**What to produce**. The lines to transcribe run from the top of the material below to the line with "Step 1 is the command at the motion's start", inclusive. Leave the pictures behind.

##### Raw data

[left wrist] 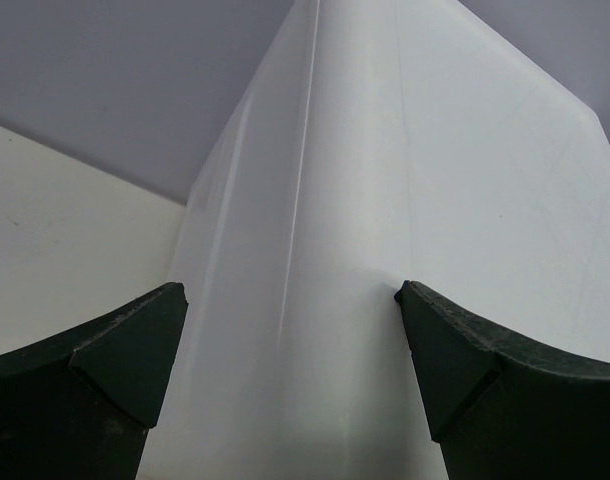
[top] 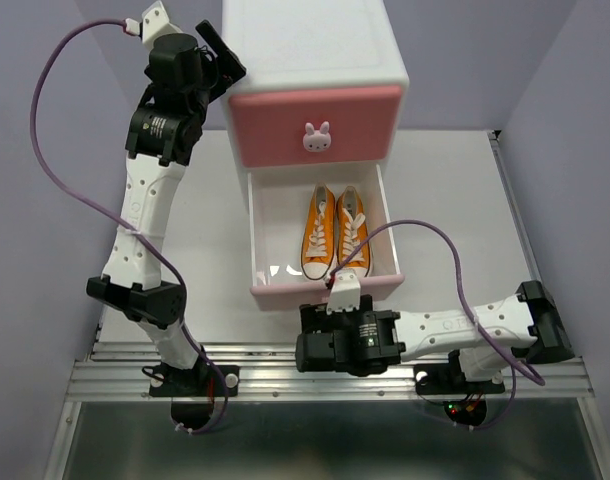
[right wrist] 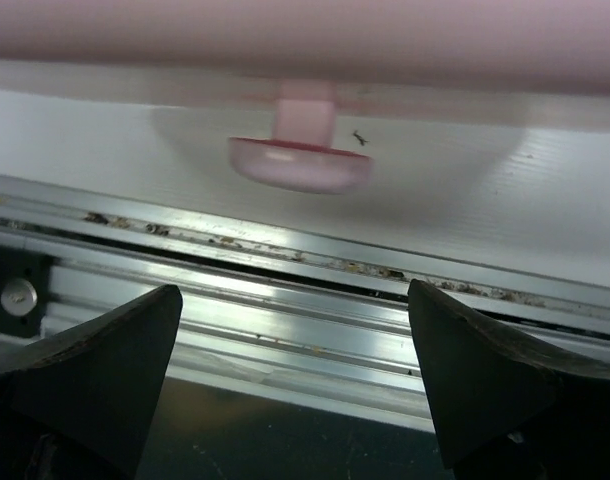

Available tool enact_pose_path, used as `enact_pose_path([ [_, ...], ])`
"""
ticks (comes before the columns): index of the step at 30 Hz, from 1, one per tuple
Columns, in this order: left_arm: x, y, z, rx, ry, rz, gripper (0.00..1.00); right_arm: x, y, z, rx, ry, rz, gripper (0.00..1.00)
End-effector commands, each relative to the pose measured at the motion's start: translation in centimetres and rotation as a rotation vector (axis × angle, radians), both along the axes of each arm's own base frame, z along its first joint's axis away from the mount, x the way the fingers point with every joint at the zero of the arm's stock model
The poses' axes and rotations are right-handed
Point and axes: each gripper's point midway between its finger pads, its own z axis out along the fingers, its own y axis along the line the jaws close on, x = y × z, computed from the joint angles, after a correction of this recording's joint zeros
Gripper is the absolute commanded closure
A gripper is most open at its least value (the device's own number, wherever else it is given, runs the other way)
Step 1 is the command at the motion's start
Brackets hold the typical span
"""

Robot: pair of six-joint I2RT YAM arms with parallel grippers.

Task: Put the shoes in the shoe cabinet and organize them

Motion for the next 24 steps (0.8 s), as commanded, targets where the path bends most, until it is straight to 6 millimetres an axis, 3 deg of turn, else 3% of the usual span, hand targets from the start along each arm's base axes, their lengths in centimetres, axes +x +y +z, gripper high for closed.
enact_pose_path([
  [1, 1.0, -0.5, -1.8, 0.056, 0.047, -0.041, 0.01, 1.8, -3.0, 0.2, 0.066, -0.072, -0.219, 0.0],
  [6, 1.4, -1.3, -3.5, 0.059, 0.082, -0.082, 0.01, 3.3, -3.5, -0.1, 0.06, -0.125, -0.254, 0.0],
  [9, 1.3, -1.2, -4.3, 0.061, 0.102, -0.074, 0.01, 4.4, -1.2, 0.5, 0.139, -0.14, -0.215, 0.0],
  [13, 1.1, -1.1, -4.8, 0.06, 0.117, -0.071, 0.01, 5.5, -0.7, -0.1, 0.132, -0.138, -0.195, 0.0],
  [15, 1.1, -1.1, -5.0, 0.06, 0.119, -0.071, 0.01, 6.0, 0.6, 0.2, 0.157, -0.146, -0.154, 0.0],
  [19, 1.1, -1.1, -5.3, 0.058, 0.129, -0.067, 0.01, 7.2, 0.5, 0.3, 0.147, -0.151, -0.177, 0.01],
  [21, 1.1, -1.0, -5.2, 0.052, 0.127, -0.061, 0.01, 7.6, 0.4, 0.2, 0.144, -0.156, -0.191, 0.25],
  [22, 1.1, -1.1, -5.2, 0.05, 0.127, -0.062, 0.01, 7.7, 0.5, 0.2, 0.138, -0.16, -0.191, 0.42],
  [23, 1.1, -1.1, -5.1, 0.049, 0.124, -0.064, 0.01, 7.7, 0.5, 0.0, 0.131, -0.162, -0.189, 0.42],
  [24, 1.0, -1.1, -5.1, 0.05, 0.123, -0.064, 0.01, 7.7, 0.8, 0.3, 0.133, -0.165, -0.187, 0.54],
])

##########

**Written answer**.
[left wrist] 
[top] 
[right wrist] 

Available tool enact_pose_path, used as `enact_pose_path([ [_, ...], ])`
"""
ticks (comes before the columns): index of the step at 30 Hz, from 1, one per tuple
Columns, in this order: left_arm: x, y, z, rx, ry, rz, gripper (0.00..1.00); right_arm: x, y, z, rx, ry, rz, gripper (0.00..1.00)
End-effector commands, each relative to the pose measured at the motion's start: translation in centimetres and rotation as a rotation vector (axis × angle, radians), both along the axes of each arm's own base frame, z along its first joint's axis away from the mount, x the way the fingers point with every joint at the zero of the arm's stock model
The poses' axes and rotations are right-handed
Point and axes: each gripper's point midway between its finger pads, its own z axis out along the fingers, its own y axis along the line the jaws close on, x = y × z, computed from the joint angles, after a correction of this recording's joint zeros
Gripper is the absolute commanded closure
A gripper is most open at its least value (the device's own number, wherever else it is given, runs the other way)
Step 1 is the command at the motion's start

Whatever the exercise asked has now been answered.